The state-run media reported a week ago that President Ahmadinejad will be sworn in for his second term sometime between July 26 and August 19. I have little doubt that that will be the case. Today, Iran's Guardian Council, on the same day it had begun a partial recount of votes, hastily reported that it had found "no evidence" of voter fraud, reporting instead that, in some districts, the vote had even been more lopsided, and then declared with finality that the incumbent president would get his four more years.

And in perhaps the most insulting development of all, Mr. Ahmadinejad himself called for an investgation into the death of Neda Agha Soltan, the 26-year-old student shot dead during a street protest, who has since become a potent symbol of Iranian hopes, particularly of its women. Mr. Ahmadinejad — whose government earlier in the week had insisted that Soltan's death was faked for the foreign press — now contends, of course, that "foreign powers" had her shot, in order to whip up protests against his lawful election.

The short-lived appeal for something resembling real democracy in Iran's sham revolution and the Iraninan elite's transparently obvious attempt to stamp it out hold grim lessons for us all.

Despite the efforts of Iran's conservative clerics and ruling politicians to divert world attention from their own underhandedness by painting the protesters as dupes of the Western press, this isn't a fight (despite some Western journalists' opinions) between "secular" and "religious" forces. The cries of "Allah-u-Akhbar" that still ring from protesters' rooftops in Tehran puts the lie to that simplistic assessment.

I saw no Iranian women tearing their head scarves off or desecrating mosques. In fact, the most remarkable and telling images of the protests were those of its covered women. Stories multiplied of girls and middle-aged women standing in the forefront of demonstrations, being clubbed to the ground and rising back up to continue forward, calling on the less-willing men around them to stand firm.

Indeed, Neda Agha Soltan has become a potent symbol of a battle that today underlies most others in Islamic society.
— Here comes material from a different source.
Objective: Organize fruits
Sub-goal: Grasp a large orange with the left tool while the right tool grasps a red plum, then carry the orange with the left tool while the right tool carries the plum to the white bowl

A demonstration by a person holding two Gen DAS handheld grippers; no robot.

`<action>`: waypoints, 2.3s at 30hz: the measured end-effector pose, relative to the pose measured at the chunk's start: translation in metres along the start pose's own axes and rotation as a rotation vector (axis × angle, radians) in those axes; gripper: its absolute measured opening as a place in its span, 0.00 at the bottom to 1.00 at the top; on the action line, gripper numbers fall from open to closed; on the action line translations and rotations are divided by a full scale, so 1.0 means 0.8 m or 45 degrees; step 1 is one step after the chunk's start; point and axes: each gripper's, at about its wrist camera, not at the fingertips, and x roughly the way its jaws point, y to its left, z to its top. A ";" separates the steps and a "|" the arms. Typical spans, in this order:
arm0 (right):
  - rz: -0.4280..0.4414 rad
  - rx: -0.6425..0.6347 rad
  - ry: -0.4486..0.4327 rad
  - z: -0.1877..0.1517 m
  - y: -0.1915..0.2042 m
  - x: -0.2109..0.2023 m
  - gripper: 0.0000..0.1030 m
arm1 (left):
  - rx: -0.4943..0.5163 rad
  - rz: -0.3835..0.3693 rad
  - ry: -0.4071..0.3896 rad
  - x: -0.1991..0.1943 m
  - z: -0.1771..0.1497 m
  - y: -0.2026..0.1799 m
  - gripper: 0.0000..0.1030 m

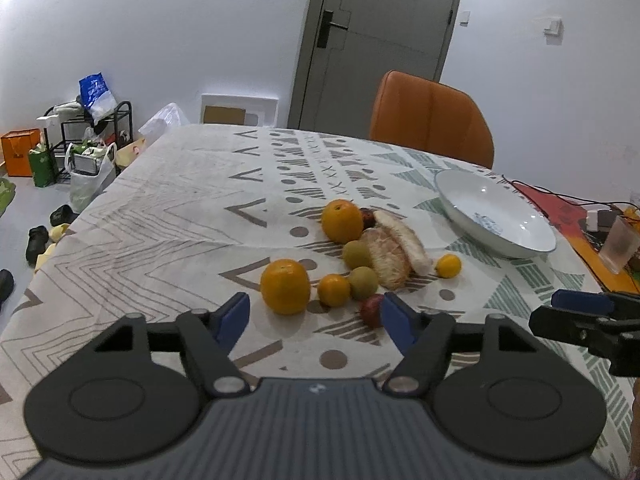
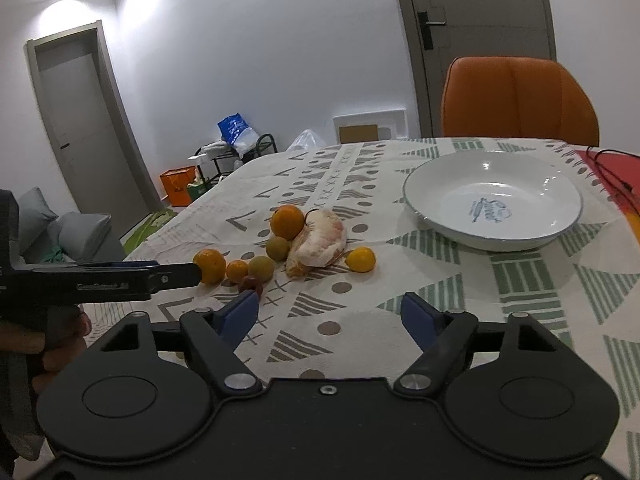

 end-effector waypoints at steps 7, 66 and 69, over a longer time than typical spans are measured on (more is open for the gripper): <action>0.027 0.007 0.047 0.002 0.008 0.028 0.63 | -0.022 0.020 0.014 0.020 0.002 0.016 0.64; 0.038 0.036 0.010 0.025 -0.008 0.054 0.21 | 0.031 -0.106 -0.041 0.039 0.035 -0.039 0.32; 0.027 0.045 -0.005 0.025 -0.016 0.049 0.21 | 0.042 -0.115 -0.046 0.042 0.038 -0.051 0.32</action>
The image of her dying in the street and the one of young girls in Afghanistan attacked by men who throw acid in their faces because they dare to want to go to school have been melded. These images have shocked Western and even some Middle Eastern sensibilities. And rightly, they should. They are horrific reminders that oppression of and injustice against women remain with us.

But before we blend those images together too seamlessly, let's set the record straight: Did you know that the number of women in Iran who are enrolled in institutions of higher education far outstrips the number of enrolled Iranian men? Percentage-wise, the woman/man ratio is greater than that in the U.S. We might want to curb our indignation long enough to sort fact from assumption.

Let me also point out, if I may, that we here in America have no cause to look down our noses at Iran. We have absolutely no grounds for self-righteous indignation. The women's rights movement began here, about 200 years ago. In fact, it was begun by Christian women, and then nearly quashed in the late 20th Century conservative Church by Christian men.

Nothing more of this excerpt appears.